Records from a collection

--

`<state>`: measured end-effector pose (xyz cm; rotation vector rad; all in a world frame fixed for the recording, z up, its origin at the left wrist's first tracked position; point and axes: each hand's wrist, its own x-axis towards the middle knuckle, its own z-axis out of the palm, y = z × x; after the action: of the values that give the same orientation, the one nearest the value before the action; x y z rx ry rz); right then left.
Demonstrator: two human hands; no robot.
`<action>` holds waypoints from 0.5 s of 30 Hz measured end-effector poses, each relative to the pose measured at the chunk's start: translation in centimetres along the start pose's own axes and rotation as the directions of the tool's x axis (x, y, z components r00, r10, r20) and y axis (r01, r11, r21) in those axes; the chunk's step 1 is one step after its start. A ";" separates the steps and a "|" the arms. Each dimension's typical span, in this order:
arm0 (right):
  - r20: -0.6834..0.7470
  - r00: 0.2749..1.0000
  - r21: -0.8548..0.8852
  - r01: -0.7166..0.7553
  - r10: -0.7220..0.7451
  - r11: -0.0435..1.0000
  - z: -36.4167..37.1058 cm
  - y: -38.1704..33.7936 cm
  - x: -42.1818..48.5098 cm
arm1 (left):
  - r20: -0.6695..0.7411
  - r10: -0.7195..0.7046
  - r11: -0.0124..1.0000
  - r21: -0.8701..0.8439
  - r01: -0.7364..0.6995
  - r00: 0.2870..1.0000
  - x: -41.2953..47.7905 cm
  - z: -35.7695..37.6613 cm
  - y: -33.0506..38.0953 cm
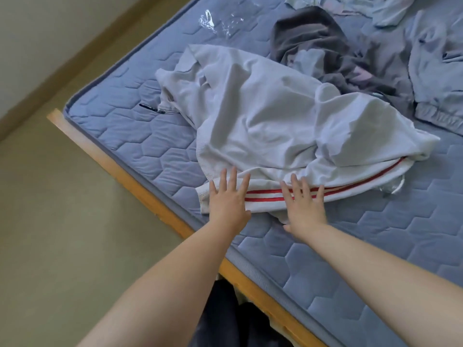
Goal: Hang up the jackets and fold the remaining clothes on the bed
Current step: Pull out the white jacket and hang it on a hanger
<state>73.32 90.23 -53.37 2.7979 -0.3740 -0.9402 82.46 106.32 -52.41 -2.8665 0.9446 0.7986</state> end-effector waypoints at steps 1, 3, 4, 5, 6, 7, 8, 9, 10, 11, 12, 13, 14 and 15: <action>0.015 1.000 -0.003 -0.010 0.010 1.000 0.6 0.1 1.2 | 0.008 0.033 0.999 0.038 -0.034 0.999 1.1 0.7 -0.2; 0.049 0.998 -0.013 -0.033 0.034 0.999 1.5 0.2 3.5 | 0.016 0.113 0.985 0.129 -0.114 0.993 3.4 2.0 -0.6; 0.059 0.997 -0.023 -0.039 0.040 0.999 1.8 0.4 4.6 | 0.013 0.148 0.973 0.175 -0.148 0.989 4.4 2.6 -0.9; 0.064 0.997 -0.026 -0.044 0.046 0.999 2.1 0.4 5.6 | 0.012 0.174 0.962 0.211 -0.172 0.985 5.4 3.0 -1.1; 0.066 0.996 -0.018 -0.051 0.052 0.999 2.3 0.5 6.4 | 0.017 0.190 0.954 0.233 -0.189 0.982 6.3 3.3 -1.3; 0.064 0.996 -0.007 -0.056 0.057 0.998 2.6 0.6 7.0 | 0.026 0.197 0.950 0.241 -0.198 0.980 7.2 3.6 -1.5; 0.055 0.997 -0.003 -0.054 0.054 0.999 3.0 0.6 7.6 | 0.039 0.195 0.952 0.234 -0.198 0.980 8.0 4.0 -1.8; 0.036 0.998 -0.007 -0.042 0.043 0.999 3.3 0.6 8.0 | 0.051 0.184 0.958 0.213 -0.191 0.982 8.7 4.3 -2.0; 0.006 1.000 -0.010 -0.028 0.028 1.000 3.6 0.7 8.4 | 0.056 0.171 0.966 0.185 -0.178 0.984 9.3 4.8 -2.2; -0.032 0.999 -0.003 -0.015 0.014 1.000 3.7 0.8 8.7 | 0.051 0.161 0.973 0.157 -0.167 0.986 9.8 5.1 -2.3; -0.068 0.998 0.015 -0.001 0.002 1.000 3.8 1.0 9.0 | 0.036 0.157 0.978 0.133 -0.160 0.987 10.1 5.5 -2.4; -0.100 0.995 0.035 0.013 -0.010 0.999 3.8 1.2 9.3 | 0.012 0.160 0.981 0.113 -0.160 0.987 10.3 5.7 -2.4; -0.135 0.991 0.055 0.025 -0.017 0.998 3.6 1.4 9.6 | -0.015 0.169 0.981 0.099 -0.167 0.985 10.3 5.9 -2.4; -0.165 0.986 0.078 0.028 -0.014 0.997 3.4 1.5 9.8 | -0.043 0.181 0.980 0.090 -0.176 0.983 10.4 5.9 -2.4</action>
<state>78.48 85.73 -61.31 2.9314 -0.3667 -0.7056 88.15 103.57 -62.81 -2.7702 1.2251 0.6801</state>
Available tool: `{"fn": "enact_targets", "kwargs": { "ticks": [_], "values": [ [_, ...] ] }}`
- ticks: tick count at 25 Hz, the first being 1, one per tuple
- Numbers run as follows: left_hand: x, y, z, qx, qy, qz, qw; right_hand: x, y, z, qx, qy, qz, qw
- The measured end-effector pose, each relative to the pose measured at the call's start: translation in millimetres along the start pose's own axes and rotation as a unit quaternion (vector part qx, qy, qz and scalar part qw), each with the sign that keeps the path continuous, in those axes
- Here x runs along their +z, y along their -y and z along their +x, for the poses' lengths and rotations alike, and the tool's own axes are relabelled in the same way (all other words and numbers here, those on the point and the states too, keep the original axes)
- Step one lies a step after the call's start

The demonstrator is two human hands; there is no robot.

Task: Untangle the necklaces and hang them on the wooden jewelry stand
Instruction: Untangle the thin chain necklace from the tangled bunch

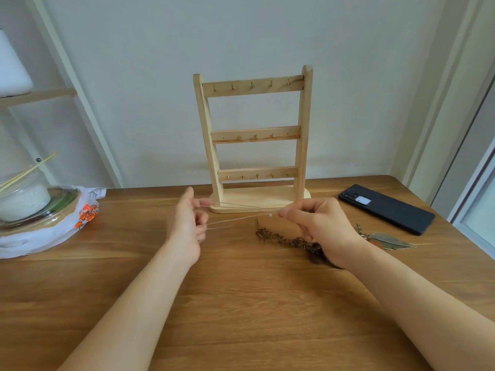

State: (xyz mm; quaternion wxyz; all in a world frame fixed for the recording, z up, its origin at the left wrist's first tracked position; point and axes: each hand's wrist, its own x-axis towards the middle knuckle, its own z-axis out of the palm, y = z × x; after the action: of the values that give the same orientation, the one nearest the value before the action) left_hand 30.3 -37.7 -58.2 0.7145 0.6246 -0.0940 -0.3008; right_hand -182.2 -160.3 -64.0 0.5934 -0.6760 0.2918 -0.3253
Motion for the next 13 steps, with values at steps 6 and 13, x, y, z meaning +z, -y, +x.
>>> {"fn": "enact_targets", "kwargs": {
  "ticks": [6, 13],
  "values": [
    [-7.2, 0.6, -7.4, 0.225, -0.109, 0.287, 0.925, -2.9, 1.5, 0.6, 0.076, 0.022, 0.134, 0.988],
    [-7.4, 3.2, -0.7, 0.236, 0.102, 0.311, 0.915, -2.5, 9.0, -1.2, 0.116, 0.073, 0.186, 0.973]
  ]
}}
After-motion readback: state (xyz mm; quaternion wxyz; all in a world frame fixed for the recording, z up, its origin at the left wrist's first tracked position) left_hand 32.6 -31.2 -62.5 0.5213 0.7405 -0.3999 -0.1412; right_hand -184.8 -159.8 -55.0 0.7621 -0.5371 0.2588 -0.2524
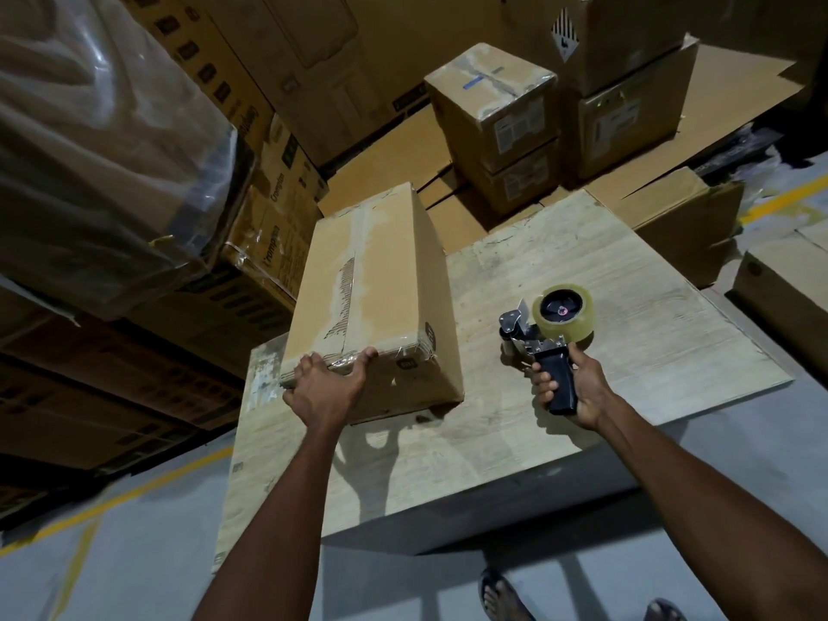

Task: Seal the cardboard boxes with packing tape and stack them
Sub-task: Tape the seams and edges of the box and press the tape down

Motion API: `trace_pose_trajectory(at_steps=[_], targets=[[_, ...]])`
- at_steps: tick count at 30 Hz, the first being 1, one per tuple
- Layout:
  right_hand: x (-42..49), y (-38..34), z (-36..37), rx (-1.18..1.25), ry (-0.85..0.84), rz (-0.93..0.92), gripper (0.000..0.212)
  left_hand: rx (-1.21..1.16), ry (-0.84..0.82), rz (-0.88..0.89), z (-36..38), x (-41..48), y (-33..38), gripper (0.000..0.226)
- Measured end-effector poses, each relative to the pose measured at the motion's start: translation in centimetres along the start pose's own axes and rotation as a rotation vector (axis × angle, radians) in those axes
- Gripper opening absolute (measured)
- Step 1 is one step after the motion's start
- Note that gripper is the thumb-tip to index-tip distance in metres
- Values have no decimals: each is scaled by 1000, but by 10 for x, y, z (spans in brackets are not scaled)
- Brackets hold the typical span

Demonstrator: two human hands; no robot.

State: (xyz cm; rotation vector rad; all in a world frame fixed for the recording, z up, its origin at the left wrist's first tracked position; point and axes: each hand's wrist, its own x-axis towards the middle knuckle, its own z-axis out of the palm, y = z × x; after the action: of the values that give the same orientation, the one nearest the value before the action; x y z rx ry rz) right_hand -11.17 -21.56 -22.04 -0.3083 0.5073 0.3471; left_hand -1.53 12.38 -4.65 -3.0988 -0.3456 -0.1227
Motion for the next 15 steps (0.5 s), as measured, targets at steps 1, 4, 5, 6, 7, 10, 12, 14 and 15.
trace_pose_trajectory(at_steps=[1,4,5,6,7,10,12,14,15], targets=[[4,0,-2,22,2,4,78,1,1,2,0,0,-1,131],[12,0,-9,82,-2,11,76,0,7,8,1,0,-1,130],[13,1,-10,92,-2,8,76,4,7,8,1,0,-1,130],[13,2,-10,96,4,0,76,6,6,9,2,0,-1,130],[12,3,-8,86,24,-14,76,8,7,10,2,1,-1,130],[8,5,1,-5,137,-92,78,9,10,15,3,1,-1,129],[6,7,7,-84,216,-146,74,3,13,19,4,1,-2,129],[8,9,7,-134,309,-181,74,-7,8,24,4,1,-3,130],[10,11,5,-149,364,-187,75,-9,6,26,4,2,-3,131]])
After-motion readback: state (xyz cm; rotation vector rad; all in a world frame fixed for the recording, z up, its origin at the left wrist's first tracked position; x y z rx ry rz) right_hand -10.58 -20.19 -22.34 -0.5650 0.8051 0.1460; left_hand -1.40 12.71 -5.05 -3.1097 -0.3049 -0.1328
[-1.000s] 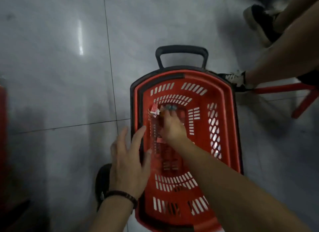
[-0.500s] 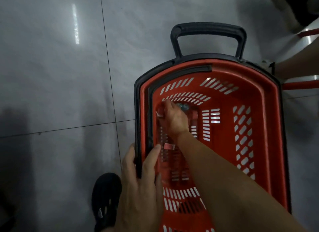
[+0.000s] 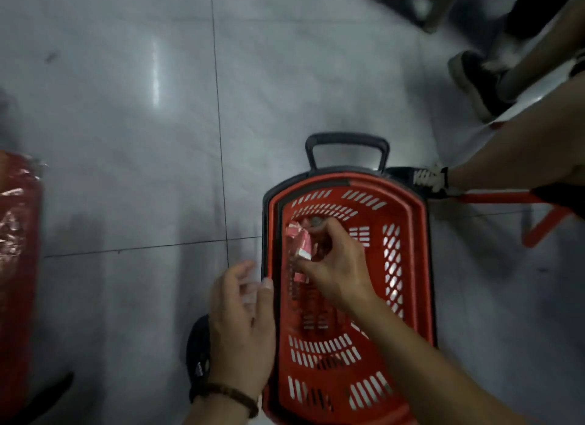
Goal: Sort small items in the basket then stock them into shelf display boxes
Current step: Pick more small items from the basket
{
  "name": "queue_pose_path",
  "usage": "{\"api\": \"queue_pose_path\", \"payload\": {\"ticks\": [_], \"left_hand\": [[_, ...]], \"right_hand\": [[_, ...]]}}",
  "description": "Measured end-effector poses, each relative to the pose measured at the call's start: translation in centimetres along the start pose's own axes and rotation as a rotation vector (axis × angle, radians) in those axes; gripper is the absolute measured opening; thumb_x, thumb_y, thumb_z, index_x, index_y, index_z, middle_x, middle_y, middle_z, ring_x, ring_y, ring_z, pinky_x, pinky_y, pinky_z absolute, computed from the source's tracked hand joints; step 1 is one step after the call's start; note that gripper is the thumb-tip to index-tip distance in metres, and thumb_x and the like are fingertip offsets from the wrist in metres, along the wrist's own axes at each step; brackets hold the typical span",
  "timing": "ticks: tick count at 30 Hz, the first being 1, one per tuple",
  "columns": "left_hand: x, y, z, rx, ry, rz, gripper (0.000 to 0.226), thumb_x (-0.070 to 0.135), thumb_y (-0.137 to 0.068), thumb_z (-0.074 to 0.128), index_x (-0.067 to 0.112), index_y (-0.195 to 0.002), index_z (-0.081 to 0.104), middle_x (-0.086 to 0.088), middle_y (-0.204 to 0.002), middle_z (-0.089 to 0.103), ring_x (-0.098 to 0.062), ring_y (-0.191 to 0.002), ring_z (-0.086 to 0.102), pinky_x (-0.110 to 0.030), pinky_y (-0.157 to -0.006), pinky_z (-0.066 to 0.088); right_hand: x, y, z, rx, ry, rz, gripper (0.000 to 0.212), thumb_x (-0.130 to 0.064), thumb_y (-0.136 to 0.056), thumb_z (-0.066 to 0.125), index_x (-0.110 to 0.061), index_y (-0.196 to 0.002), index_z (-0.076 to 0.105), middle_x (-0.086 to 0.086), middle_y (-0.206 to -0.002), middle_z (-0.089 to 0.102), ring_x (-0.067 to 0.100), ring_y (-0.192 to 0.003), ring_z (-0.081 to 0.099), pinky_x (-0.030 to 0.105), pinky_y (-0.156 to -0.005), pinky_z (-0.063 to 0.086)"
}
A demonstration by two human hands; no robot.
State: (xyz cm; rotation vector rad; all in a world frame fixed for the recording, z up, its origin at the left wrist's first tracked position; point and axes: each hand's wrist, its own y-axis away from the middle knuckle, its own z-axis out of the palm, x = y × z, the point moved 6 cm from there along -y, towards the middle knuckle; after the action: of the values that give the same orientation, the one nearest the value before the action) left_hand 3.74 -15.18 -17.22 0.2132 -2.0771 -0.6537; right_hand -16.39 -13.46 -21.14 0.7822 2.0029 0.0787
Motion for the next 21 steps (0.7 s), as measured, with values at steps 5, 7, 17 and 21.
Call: {"api": "queue_pose_path", "payload": {"ticks": [5,7,17,21], "left_hand": [[11.5,6.2,-7.1,-0.212,0.485,-0.199,0.028,0.033,-0.111,0.044,0.023,-0.119,0.069,0.002,-0.112,0.078,-0.021,-0.105,0.076,-0.042,-0.087,0.061],[15.6,9.7,-10.0,-0.296,0.545,-0.219,0.03,0.033,-0.11,0.046,0.021,-0.126,0.069,-0.004,-0.116,0.078,-0.023,-0.108,0.075,-0.046,-0.091,0.059],[23.4,29.5,-29.1,-0.104,0.899,-0.138,0.027,0.02,-0.108,0.054,0.012,-0.126,0.072,-0.018,-0.125,0.072,-0.025,-0.108,0.072,-0.036,-0.08,0.058],[22.4,37.6,-35.4,0.022,1.153,-0.14,0.034,0.02,-0.11,0.049,0.002,-0.135,0.062,-0.018,-0.119,0.073,-0.025,-0.095,0.073,-0.04,-0.081,0.059]], "right_hand": [[-16.3,9.7,-8.1,-0.137,-0.034,-0.091,0.046,-0.032,-0.071,0.096,-0.033,-0.1,0.061,-0.012,-0.095,0.074,0.006,-0.087,0.072,0.032,-0.078,0.06],[-21.7,13.3,-9.6,-0.223,0.02,-0.197,0.044,-0.04,-0.073,0.093,-0.037,-0.103,0.06,-0.014,-0.1,0.07,0.007,-0.091,0.069,0.039,-0.078,0.06],[-43.5,30.9,-14.1,-0.298,0.101,-0.674,0.047,-0.036,-0.074,0.093,-0.024,-0.113,0.069,-0.011,-0.119,0.048,-0.001,-0.108,0.051,0.018,-0.083,0.053],[-49.5,38.2,-13.7,-0.381,-0.01,-0.818,0.021,-0.037,-0.097,0.074,-0.025,-0.115,0.078,-0.011,-0.116,0.056,0.006,-0.108,0.06,0.026,-0.087,0.055]]}}
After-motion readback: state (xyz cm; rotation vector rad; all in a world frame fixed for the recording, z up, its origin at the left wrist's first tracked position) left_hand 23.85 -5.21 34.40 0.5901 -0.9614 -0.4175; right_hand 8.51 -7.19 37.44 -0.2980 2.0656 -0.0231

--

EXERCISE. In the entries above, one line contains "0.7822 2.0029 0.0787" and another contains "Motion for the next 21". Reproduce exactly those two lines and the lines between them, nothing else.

COMPLETED TASK.
State: (xyz cm; rotation vector rad; all in a world frame fixed for the recording, z up, its origin at the left wrist's first tracked position; point and axes: each hand's wrist, its own y-axis away from the middle knuckle, its own z-axis out of the palm, x = y × z, the point moved 6 cm from there along -y, towards the middle knuckle; after the action: of the values that give the same orientation, the one nearest the value before the action) left_hand 3.74 -15.18 -17.22 0.2132 -2.0771 -0.6537; right_hand -16.39 -13.46 -21.14 0.7822 2.0029 0.0787
Motion for the next 21 steps (0.7 s), as measured, with values at steps 5, 7, 17 and 21.

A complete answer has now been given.